• Goal of the exercise: Once the line containing "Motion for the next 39" has been written out, stop; until then, restate each line of the entries below word for word from the first.

• Saved data entries:
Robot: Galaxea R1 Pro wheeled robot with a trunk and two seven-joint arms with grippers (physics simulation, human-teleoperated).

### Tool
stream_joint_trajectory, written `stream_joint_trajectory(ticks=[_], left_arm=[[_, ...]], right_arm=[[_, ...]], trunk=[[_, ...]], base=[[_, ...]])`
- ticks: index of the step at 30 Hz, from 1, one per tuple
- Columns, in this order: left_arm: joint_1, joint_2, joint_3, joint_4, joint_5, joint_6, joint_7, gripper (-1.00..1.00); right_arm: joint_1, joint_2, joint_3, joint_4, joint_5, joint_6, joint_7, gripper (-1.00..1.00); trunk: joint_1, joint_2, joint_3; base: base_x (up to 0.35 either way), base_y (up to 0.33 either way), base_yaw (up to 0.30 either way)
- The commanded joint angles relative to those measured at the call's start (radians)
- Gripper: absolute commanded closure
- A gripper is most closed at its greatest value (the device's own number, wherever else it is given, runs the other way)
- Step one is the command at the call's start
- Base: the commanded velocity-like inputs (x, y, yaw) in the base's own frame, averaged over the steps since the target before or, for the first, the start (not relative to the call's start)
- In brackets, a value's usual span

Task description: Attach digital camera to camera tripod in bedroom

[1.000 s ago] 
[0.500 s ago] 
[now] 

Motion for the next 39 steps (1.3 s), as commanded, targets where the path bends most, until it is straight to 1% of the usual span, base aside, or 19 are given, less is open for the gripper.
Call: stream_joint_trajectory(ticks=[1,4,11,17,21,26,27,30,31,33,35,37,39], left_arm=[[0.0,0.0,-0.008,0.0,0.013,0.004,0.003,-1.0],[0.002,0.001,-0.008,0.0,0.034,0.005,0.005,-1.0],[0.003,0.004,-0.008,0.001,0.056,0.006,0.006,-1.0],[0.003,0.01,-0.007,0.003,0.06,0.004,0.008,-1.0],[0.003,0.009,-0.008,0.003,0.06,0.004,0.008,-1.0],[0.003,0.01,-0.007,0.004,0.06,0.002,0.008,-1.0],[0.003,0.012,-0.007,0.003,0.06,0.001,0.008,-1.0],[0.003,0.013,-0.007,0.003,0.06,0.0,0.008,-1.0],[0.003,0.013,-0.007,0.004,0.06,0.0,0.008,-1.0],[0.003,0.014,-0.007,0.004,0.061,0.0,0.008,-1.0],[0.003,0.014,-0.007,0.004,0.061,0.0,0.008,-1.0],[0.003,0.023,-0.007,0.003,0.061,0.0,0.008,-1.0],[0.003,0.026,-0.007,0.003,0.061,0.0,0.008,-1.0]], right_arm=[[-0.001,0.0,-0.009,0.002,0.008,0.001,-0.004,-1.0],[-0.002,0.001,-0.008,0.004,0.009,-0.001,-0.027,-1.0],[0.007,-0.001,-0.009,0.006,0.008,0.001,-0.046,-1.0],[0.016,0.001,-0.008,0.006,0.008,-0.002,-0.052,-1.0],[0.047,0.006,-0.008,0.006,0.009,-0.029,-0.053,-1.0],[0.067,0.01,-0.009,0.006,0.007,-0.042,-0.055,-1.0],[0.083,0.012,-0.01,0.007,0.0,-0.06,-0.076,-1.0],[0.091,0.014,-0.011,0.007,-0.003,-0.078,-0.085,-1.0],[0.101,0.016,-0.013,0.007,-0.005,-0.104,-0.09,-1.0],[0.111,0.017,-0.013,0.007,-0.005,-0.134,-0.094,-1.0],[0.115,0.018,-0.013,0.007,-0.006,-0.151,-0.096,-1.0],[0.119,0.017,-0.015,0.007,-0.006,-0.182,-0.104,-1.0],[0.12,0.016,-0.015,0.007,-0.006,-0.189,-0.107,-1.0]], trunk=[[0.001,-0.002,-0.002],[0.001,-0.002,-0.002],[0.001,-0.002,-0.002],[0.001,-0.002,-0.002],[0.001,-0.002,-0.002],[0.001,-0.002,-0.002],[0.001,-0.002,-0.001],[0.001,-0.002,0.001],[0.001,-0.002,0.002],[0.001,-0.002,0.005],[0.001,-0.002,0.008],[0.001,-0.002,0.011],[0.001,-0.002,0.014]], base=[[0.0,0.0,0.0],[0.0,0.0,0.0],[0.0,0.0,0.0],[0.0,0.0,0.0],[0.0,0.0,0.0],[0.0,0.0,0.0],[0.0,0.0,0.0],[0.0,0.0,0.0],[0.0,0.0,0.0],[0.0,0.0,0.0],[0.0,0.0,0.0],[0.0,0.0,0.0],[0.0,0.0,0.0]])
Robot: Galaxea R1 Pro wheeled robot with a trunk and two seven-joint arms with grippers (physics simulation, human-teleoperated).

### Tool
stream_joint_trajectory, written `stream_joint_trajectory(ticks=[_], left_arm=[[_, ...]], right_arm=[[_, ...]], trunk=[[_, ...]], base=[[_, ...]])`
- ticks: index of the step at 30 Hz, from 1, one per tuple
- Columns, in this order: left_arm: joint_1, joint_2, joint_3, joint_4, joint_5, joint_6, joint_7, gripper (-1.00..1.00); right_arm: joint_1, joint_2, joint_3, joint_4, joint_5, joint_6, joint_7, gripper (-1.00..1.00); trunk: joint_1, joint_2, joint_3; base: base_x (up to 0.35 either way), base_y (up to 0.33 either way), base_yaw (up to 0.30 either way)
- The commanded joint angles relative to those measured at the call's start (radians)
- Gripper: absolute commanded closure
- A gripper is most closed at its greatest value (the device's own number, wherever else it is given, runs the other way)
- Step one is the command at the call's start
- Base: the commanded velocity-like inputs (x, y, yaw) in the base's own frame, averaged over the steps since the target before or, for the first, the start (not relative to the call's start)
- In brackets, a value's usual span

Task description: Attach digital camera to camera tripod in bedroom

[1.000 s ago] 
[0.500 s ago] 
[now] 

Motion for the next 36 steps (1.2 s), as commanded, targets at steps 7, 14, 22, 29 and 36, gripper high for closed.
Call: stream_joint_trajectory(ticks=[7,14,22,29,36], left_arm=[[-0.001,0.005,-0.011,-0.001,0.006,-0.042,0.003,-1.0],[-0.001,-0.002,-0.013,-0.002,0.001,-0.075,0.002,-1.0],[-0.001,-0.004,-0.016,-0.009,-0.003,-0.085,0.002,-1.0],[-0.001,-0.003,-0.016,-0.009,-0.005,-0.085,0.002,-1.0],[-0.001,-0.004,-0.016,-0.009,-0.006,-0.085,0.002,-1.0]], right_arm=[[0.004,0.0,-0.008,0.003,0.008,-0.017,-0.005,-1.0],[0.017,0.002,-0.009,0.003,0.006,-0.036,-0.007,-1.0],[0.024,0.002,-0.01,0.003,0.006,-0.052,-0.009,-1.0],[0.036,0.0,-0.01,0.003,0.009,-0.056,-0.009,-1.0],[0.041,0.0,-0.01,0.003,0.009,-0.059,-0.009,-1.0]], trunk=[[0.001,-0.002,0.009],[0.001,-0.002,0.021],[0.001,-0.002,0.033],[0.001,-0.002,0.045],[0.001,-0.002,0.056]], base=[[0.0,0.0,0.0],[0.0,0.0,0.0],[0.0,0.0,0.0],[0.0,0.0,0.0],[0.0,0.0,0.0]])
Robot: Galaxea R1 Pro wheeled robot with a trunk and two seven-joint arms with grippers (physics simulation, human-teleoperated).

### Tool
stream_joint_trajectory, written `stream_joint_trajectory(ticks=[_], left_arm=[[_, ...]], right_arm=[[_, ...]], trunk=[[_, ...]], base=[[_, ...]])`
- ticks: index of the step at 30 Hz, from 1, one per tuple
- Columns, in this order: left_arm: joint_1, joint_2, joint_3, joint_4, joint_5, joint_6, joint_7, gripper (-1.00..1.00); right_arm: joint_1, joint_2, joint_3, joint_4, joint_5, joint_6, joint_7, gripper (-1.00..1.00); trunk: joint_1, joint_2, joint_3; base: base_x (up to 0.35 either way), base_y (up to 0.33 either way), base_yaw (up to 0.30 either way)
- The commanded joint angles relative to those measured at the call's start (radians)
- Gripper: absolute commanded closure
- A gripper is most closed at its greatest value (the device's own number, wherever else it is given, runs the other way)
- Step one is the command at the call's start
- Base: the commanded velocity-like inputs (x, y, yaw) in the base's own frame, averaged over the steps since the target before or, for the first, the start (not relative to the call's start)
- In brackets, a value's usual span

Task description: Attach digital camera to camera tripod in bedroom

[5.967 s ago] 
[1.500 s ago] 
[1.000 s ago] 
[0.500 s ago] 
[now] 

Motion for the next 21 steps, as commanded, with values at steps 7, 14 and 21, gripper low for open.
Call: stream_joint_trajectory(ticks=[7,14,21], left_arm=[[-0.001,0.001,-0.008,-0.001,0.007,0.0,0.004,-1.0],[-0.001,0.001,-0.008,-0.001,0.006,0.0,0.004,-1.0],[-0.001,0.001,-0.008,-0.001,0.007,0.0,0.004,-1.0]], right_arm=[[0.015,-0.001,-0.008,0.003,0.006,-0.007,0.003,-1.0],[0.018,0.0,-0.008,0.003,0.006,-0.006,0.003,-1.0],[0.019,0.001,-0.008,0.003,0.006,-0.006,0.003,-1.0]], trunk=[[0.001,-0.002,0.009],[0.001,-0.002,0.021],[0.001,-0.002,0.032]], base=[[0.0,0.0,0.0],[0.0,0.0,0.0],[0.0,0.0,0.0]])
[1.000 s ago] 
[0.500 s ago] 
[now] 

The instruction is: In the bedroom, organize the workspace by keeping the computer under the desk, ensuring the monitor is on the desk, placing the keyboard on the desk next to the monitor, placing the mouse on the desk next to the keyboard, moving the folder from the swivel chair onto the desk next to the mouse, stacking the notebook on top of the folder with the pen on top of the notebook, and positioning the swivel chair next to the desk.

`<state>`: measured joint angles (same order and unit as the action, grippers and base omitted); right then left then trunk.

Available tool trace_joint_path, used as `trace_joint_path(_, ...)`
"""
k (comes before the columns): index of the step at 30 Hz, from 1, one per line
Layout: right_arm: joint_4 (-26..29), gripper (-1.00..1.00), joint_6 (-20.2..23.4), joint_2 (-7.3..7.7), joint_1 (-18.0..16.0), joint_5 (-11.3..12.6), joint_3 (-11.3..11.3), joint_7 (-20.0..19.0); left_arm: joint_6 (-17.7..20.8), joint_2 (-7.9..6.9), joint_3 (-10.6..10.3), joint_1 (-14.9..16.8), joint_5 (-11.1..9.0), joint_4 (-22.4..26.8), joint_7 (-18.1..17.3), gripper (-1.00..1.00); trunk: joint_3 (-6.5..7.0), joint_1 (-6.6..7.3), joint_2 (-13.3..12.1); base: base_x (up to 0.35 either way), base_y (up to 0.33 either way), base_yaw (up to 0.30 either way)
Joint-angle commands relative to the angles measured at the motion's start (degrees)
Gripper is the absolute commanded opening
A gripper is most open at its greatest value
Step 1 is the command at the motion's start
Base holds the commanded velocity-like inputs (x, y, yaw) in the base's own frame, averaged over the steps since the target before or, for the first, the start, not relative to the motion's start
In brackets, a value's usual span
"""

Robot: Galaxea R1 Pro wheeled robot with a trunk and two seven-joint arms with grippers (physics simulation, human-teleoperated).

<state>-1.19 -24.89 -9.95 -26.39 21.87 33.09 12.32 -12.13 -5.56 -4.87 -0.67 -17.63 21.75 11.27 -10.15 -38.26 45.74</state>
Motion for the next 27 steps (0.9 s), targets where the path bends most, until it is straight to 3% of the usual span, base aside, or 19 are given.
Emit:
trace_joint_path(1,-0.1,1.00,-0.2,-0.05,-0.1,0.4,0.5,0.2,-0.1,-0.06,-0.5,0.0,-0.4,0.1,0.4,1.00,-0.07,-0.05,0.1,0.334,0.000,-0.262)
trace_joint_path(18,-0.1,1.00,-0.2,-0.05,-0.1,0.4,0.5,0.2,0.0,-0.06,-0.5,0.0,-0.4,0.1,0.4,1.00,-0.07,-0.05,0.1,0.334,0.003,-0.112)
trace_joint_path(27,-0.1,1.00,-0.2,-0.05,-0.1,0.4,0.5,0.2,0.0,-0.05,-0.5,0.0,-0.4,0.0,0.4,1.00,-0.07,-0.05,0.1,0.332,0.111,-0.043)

• Final answer:
Robot: Galaxea R1 Pro wheeled robot with a trunk and two seven-joint arms with grippers (physics simulation, human-teleoperated).

### Tool
stream_joint_trajectory, written `stream_joint_trajectory(ticks=[_], left_arm=[[_, ...]], right_arm=[[_, ...]], trunk=[[_, ...]], base=[[_, ...]])`
- ticks: index of the step at 30 Hz, from 1, one per tuple
- Columns, in this order: left_arm: joint_1, joint_2, joint_3, joint_4, joint_5, joint_6, joint_7, gripper (-1.00..1.00); right_arm: joint_1, joint_2, joint_3, joint_4, joint_5, joint_6, joint_7, gripper (-1.00..1.00); trunk: joint_1, joint_2, joint_3; base: base_x (up to 0.35 either way), base_y (up to 0.33 either way), base_yaw (up to 0.30 either way)
- The commanded joint angles relative to those measured at the call's start (radians)
- Gripper: absolute commanded closure
- A gripper is most closed at its greatest value (the device's own number, wherever else it is given, runs the other way)
- Step one is the command at the call's start
- Base: the commanded velocity-like inputs (x, y, yaw) in the base's own frame, averaged over the steps since the target before or, for the first, the start (not relative to the call's start)
- In brackets, a value's usual span

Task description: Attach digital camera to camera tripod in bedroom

[1.000 s ago] 
[0.500 s ago] 
[now] 

Motion for the next 39 steps (1.3 s), as commanded, targets where the path bends most, until it is straight to 1% of the usual span, base aside, or 19 are given, less is open for the gripper.

This finishes the exercise.